Your task:
The response must consist of the lines below from the one with "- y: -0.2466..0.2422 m" through the one with "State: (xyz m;", exactly as they appear and with both ends kept.

[Records from a dataset]
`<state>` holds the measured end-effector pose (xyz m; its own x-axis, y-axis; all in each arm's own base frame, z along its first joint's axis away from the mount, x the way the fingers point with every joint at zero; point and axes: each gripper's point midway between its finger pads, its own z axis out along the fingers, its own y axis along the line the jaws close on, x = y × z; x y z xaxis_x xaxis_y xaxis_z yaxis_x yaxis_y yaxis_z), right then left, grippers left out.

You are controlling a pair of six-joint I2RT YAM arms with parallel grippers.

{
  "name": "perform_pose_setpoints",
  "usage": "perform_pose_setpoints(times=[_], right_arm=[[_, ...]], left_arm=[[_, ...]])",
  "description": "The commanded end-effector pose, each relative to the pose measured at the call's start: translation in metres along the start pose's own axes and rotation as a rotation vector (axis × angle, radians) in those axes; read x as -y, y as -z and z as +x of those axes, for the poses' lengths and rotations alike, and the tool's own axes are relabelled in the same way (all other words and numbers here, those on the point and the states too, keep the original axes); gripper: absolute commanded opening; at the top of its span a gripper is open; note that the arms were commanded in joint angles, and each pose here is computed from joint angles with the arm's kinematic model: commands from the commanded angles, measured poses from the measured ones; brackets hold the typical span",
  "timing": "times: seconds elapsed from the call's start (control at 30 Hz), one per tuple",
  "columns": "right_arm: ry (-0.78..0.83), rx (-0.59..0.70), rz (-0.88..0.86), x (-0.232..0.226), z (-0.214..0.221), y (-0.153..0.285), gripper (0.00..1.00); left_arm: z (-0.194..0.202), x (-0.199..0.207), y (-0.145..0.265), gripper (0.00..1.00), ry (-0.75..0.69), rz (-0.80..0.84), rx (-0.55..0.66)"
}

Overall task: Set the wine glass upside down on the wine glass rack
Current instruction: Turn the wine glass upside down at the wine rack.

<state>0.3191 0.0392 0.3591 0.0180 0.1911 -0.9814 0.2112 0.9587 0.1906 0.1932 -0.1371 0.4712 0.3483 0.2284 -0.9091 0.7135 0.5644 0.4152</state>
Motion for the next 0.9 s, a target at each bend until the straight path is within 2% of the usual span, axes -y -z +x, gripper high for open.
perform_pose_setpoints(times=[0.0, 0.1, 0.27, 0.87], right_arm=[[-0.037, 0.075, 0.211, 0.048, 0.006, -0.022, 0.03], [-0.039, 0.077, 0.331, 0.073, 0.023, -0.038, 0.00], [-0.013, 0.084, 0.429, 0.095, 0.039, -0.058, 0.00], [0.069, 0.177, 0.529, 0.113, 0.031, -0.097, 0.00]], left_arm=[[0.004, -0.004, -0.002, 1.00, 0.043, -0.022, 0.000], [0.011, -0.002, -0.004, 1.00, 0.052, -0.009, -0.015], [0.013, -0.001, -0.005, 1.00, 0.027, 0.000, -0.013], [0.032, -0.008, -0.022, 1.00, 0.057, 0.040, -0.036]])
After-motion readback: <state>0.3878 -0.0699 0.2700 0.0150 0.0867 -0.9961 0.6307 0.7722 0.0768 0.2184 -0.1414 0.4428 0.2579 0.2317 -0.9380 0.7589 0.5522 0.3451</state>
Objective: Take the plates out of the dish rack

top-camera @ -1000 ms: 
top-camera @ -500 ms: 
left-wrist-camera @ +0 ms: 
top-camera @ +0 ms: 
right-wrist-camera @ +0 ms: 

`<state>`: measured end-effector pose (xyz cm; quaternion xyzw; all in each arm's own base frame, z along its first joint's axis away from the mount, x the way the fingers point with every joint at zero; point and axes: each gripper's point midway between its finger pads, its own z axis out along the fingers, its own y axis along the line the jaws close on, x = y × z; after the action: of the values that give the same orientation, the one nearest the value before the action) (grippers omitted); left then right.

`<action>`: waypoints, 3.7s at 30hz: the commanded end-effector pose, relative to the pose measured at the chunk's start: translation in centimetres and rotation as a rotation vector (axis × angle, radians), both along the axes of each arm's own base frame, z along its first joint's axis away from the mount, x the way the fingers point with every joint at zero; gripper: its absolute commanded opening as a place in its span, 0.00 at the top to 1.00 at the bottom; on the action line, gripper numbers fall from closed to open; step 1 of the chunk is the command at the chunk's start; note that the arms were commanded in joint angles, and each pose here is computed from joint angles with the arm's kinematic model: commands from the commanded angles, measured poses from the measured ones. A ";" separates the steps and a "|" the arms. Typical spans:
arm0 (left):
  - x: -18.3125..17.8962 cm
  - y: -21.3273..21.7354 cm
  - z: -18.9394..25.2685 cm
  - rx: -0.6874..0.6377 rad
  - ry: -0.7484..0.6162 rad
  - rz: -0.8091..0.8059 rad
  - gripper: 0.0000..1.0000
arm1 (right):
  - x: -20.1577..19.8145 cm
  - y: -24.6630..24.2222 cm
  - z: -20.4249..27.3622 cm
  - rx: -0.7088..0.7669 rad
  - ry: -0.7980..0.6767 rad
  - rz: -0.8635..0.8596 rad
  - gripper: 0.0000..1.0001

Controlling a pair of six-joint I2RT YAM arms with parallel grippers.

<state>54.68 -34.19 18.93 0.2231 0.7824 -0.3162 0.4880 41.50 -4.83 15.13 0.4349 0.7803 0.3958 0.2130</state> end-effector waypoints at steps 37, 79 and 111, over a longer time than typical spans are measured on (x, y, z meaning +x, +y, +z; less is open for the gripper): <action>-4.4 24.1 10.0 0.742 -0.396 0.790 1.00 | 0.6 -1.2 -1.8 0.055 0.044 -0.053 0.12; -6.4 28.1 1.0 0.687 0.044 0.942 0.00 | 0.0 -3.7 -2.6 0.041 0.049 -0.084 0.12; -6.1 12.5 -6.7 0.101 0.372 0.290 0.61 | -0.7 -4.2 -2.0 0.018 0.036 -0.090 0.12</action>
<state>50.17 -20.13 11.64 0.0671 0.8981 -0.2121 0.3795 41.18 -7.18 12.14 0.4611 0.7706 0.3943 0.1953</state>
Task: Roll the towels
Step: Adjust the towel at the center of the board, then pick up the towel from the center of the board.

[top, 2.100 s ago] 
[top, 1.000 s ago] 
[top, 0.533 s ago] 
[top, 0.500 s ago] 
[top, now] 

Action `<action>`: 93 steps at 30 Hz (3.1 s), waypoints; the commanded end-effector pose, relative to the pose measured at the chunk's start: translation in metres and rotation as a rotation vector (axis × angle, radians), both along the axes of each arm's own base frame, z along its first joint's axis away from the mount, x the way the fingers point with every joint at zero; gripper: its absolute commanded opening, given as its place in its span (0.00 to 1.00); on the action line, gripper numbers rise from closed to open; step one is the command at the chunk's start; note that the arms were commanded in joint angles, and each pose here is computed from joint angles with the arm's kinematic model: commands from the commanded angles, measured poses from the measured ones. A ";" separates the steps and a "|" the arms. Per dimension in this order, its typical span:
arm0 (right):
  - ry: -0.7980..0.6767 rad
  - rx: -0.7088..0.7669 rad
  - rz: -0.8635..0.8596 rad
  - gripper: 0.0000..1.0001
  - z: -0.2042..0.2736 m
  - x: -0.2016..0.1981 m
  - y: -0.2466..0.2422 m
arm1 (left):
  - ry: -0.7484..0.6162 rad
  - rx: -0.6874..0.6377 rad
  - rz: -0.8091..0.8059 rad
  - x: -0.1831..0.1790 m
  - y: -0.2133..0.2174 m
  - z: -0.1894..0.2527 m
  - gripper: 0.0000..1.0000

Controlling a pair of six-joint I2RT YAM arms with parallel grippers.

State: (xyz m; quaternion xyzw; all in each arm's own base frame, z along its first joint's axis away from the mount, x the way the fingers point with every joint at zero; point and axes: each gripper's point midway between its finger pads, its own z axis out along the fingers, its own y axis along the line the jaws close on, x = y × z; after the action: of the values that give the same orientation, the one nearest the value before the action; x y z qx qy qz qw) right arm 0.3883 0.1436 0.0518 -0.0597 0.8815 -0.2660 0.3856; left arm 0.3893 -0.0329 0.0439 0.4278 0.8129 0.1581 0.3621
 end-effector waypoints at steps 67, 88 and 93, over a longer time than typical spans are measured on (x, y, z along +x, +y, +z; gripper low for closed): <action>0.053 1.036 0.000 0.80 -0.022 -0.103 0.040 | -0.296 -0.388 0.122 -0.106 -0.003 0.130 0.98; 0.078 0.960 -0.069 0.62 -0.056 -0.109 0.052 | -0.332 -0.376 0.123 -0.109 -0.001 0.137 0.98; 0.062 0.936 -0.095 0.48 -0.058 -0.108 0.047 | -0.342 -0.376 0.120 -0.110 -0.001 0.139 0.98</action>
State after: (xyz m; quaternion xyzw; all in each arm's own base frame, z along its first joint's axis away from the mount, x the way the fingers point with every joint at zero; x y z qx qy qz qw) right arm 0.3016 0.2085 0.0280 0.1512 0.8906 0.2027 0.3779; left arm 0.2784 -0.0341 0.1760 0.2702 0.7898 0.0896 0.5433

Completed task:
  - y: -0.2466..0.2422 m
arm1 (left):
  - ry: -0.7484..0.6162 rad
  - rx: -0.6874..0.6377 rad
  - rz: -0.8091..0.8059 rad
  - x: -0.1831..0.1790 m
  - y: -0.2133..0.2174 m
  - z: -0.1894..0.2527 m
  - gripper: 0.0000..1.0000

Controlling a pair of six-joint I2RT YAM arms with parallel grippers.

State: (xyz m; quaternion xyzw; all in each arm's own base frame, z along its first joint's axis away from the mount, x the way the fingers point with every joint at zero; point and axes: each gripper's point midway between its finger pads, its own z axis out along the fingers, its own y axis along the line the jaws close on, x = y × z; after the action: of the values that give the same orientation, the one nearest the value before the action; x y z qx qy qz qw) right arm 0.3883 0.1436 0.0518 -0.0597 0.8815 -0.2660 0.3856; left arm 0.3893 -0.0329 0.0439 0.4278 0.8129 0.1581 0.3621

No additional response is needed to complete this exercise.